These verbs have been traditionally analyzed as denominative verbs, derived from verbal governing nouns or adjectives. However, for many of these verbs – most of them hapax legomena – the purported noun from which they were allegedly derived is not attested in our corpora. The talk will strive to show that these verbs can be better analyzed and understood as noun incorporated verbs, all sharing the same basic morphology of a nominal component followed by a verbal component.

In many cases it is possible to outline direct evidence for a noun incorporation analysis of these verbs. Often we see in texts the independent noun (e.g., ἀγών), the independent verb (e.g., τίθημι), and then the noun-incorporated verb (e.g., ἀγωνο-θετέω as in D.9.32). The incorporation also occurs across two different texts, such as in comments made by the scholia (e.g., scholia ad Ar.Nu.997 & Ar.Th.400-1) or in ancient translations (e.g., in the Septuagint). In cases like this the verbal compounding reveals the synchronic status of this verbs as noun-incorporated and not merely as denominative. In addition, in a few cases (e.g., Hdt.4.194.1) these verbs do not function as ‘anaphoric islands’ (Postal 1969) and the incorporated noun is actually referred to by anaphoric pronouns later on in the text.

From a morpho-syntactic point of view, the incorporation of the semantic patient of a transitive verb causes the argument structure of the verb to become saturated, that is to say most noun-incorporated verbs are intransitive (e.g., στεφανη-πλοκέω). However, in some well-defined exceptions – attested also typologically – these verbs indeed do take a full-fledged noun as a direct object, such as in cases of lexicalization (e.g., χειρο-τονέω), ‘case manipulation’ (e.g., δειρο-τομέω, in which the possessor of the body part appears in the acc., while in the non-incorporated version it appears in the gen.), and classificatory incorporation (e.g., οἰκο-δομέω, in which the acc. complement can be either truly cognate with the base noun (e.g., οἰκία) or merely semantically cognate, i.e. a type of substantial building like νηόν). These limitations on the argument structure of the verb are best accounted for under a noun incorporation analysis.
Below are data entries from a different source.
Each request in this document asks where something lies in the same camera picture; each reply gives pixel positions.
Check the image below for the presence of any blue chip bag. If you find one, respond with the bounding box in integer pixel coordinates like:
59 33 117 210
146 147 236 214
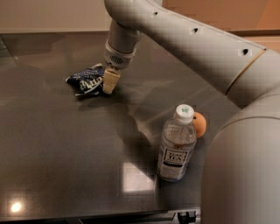
66 63 104 97

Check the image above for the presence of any orange fruit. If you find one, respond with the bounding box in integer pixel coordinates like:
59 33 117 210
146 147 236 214
192 112 207 138

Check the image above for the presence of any clear water bottle white cap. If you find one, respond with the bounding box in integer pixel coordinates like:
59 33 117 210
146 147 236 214
157 104 197 182

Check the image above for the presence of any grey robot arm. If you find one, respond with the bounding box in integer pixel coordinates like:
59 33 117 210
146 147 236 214
104 0 280 224

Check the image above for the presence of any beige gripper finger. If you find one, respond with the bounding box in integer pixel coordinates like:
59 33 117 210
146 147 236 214
102 67 121 95

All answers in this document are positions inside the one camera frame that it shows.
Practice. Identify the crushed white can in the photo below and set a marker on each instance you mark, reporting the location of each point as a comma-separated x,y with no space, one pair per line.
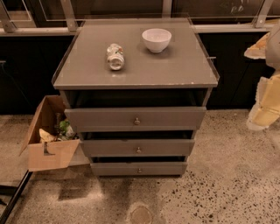
115,57

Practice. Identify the green trash in box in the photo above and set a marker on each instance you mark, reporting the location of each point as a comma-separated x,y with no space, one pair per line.
63,126

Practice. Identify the white ceramic bowl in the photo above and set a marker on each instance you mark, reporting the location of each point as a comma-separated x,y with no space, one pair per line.
156,40

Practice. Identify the open cardboard box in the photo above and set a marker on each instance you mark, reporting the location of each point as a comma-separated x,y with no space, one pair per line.
42,155

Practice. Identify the grey drawer cabinet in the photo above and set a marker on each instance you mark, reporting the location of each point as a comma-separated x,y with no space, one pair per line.
179,76

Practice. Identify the round floor drain cover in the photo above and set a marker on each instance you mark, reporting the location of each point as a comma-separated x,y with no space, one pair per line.
141,215

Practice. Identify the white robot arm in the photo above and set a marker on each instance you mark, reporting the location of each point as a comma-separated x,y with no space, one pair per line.
266,109

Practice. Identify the grey middle drawer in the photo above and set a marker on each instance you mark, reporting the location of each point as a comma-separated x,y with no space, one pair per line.
139,147

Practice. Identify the black metal bar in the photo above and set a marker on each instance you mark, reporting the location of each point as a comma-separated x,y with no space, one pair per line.
14,192

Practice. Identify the grey bottom drawer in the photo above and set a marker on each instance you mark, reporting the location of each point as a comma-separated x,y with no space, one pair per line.
139,169

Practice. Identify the grey top drawer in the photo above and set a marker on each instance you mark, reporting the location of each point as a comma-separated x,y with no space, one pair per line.
135,119

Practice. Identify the yellowed gripper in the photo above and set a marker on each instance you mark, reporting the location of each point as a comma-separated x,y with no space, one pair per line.
273,49

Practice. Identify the grey drawer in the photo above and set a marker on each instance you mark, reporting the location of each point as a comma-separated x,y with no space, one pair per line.
139,169
135,119
139,147

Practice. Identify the crumpled paper in box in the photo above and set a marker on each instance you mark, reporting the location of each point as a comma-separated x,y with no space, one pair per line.
46,137

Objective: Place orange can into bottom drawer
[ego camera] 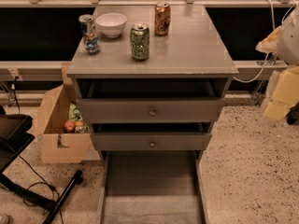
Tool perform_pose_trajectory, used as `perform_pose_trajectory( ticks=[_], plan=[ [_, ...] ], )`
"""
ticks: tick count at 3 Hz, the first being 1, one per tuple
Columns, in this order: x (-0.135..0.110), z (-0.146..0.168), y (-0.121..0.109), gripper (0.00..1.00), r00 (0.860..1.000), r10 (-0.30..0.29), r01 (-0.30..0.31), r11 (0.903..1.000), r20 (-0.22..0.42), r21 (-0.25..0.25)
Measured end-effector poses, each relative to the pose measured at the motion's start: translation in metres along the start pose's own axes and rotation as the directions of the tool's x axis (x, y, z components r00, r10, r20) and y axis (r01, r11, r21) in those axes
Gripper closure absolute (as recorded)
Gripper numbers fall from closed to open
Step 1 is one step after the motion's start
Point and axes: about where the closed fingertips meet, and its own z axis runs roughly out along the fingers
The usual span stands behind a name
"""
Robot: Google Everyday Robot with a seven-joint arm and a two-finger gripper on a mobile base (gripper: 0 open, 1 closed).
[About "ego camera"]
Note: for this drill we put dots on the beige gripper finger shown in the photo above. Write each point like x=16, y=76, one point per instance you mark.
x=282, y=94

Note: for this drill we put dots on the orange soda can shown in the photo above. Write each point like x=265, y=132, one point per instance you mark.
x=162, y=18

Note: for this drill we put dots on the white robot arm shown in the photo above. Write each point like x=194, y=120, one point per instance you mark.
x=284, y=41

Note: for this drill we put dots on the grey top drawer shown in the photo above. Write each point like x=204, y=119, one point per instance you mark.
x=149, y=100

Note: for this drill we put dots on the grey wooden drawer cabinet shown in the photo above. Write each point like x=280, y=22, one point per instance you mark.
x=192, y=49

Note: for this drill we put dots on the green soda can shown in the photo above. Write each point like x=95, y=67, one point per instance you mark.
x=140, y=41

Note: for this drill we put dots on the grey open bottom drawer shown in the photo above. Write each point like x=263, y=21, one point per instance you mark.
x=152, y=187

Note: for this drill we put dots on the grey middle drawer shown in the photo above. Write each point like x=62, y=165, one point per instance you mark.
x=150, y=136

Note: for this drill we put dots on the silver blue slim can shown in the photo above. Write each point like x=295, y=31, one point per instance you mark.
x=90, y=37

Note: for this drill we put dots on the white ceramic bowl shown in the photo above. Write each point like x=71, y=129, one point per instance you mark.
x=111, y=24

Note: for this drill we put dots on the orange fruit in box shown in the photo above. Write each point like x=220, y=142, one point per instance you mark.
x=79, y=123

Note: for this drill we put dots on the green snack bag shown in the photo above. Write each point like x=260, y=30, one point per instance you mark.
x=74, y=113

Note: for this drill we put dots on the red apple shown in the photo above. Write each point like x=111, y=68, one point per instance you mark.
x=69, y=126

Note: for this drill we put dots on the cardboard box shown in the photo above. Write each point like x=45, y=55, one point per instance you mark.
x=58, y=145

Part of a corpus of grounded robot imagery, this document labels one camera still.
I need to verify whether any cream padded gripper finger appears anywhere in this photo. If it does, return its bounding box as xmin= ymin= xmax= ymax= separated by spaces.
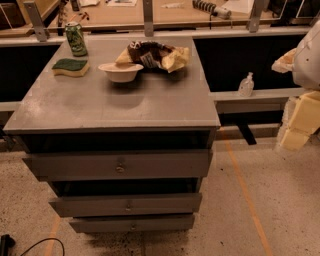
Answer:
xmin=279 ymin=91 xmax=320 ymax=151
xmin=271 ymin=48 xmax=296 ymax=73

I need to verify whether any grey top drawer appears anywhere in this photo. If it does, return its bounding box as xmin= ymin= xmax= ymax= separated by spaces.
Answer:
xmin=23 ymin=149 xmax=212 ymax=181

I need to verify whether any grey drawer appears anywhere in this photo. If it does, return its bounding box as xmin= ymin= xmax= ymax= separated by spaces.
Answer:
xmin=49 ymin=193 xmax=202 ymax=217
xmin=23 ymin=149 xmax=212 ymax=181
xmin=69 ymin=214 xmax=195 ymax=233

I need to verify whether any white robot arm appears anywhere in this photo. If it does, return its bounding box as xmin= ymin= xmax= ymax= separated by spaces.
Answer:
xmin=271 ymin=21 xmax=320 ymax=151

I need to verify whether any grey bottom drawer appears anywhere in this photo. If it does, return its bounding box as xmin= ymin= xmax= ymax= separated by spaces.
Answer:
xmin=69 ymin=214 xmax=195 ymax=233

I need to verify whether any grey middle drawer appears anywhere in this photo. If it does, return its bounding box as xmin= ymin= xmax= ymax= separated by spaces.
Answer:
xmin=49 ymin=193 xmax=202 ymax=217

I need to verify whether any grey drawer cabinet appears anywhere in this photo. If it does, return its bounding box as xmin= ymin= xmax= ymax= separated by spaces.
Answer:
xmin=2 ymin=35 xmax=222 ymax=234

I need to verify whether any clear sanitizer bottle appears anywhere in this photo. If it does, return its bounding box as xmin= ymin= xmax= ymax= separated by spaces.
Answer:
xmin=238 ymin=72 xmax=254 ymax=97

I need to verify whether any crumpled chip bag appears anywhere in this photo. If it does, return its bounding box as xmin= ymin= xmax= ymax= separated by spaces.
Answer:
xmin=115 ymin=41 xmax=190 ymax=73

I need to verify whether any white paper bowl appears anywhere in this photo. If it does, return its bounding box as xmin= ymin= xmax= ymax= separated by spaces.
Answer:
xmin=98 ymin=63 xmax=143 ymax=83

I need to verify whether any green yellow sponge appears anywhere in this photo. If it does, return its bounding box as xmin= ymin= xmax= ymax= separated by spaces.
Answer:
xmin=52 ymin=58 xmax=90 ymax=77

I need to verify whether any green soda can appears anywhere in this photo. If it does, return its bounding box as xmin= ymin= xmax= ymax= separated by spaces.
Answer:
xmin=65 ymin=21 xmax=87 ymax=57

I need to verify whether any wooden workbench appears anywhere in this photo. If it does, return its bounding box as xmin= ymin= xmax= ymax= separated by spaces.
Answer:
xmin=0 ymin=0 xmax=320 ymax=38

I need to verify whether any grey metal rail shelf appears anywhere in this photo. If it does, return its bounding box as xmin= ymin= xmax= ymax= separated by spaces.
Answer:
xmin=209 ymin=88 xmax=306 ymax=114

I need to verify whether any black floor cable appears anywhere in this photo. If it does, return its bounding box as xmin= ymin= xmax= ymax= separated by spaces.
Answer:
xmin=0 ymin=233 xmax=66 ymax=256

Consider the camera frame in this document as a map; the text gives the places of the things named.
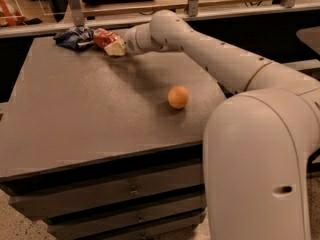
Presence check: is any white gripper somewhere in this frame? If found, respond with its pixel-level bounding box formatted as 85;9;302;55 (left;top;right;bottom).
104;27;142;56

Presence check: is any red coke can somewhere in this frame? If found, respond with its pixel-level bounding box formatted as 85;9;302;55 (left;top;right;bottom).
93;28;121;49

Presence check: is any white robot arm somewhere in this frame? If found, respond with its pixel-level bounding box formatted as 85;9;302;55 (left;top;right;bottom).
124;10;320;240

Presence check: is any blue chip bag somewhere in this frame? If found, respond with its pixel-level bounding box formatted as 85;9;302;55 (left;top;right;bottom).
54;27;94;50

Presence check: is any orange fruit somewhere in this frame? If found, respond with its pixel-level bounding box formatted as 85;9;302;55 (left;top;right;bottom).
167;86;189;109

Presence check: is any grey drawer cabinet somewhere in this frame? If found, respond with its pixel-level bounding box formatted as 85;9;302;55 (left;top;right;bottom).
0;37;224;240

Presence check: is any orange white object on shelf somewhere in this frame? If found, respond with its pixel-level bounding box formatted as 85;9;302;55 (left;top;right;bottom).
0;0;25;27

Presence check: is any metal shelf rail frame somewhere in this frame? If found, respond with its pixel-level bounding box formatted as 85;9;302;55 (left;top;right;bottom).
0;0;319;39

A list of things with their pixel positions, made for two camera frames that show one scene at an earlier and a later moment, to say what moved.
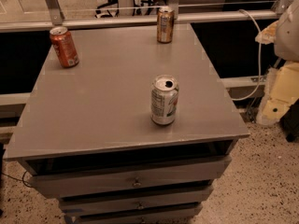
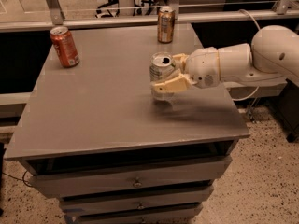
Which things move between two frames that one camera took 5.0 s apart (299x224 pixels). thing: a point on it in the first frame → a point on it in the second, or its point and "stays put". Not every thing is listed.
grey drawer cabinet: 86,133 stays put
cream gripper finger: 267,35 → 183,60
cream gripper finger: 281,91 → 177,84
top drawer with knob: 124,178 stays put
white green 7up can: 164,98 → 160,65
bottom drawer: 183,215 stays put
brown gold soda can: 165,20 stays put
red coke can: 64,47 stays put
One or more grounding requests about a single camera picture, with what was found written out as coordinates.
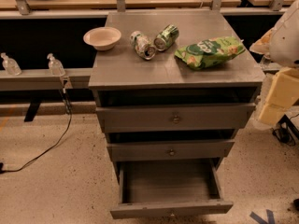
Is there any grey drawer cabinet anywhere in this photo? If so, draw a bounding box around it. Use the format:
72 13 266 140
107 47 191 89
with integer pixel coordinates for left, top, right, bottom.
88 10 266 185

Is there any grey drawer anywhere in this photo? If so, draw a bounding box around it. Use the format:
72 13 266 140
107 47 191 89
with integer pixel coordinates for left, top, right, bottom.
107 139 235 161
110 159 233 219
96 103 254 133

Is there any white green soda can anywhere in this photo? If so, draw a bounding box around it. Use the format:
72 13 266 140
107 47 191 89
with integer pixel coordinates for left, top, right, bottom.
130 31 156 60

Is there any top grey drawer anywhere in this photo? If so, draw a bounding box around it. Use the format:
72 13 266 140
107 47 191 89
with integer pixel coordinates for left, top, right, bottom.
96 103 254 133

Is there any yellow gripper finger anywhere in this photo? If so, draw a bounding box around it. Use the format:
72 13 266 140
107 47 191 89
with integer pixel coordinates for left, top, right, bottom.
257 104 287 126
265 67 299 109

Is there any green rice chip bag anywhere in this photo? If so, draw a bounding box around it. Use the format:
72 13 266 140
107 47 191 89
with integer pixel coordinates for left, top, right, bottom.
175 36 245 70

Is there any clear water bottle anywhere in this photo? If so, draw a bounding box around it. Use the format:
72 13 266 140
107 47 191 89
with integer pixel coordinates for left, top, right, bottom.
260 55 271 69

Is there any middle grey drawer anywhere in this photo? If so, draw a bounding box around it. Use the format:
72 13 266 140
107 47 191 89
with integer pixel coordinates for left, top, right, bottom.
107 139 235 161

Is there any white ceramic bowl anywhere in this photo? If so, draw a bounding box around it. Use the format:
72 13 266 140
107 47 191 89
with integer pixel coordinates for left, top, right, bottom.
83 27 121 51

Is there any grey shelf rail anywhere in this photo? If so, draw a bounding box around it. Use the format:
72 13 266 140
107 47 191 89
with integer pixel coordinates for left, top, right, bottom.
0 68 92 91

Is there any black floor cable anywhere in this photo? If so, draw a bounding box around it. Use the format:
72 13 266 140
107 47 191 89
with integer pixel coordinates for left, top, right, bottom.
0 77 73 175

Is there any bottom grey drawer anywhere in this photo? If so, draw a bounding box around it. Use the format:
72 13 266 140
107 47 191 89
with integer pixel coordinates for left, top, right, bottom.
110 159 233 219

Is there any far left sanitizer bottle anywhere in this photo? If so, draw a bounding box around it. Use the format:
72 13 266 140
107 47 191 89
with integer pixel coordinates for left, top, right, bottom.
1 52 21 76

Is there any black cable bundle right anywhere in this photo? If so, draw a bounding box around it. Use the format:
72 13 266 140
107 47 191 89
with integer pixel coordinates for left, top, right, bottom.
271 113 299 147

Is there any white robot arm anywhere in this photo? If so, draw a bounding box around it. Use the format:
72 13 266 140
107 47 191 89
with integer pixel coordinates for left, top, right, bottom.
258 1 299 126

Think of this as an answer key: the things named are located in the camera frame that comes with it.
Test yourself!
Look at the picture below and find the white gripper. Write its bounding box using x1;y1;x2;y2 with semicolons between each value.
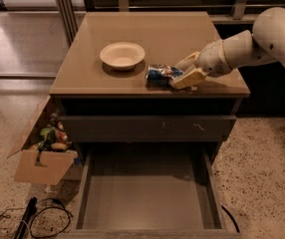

Due to the prevailing historical approach to the Classical languages, this phenomenon has hardly been studied in Ancient Greek (though it was studied in Latin: Fruyt 1990 & Fugier 1994). The only significant exception is Pompei 2006, but this article does not fully explore the phenomenon and its morpho-syntactic ramifications. The suggested talk will adduce additional examples and arguments in order to show that one can actually add this phenomenon to the inventory of Ancient Greek morphological mechanisms.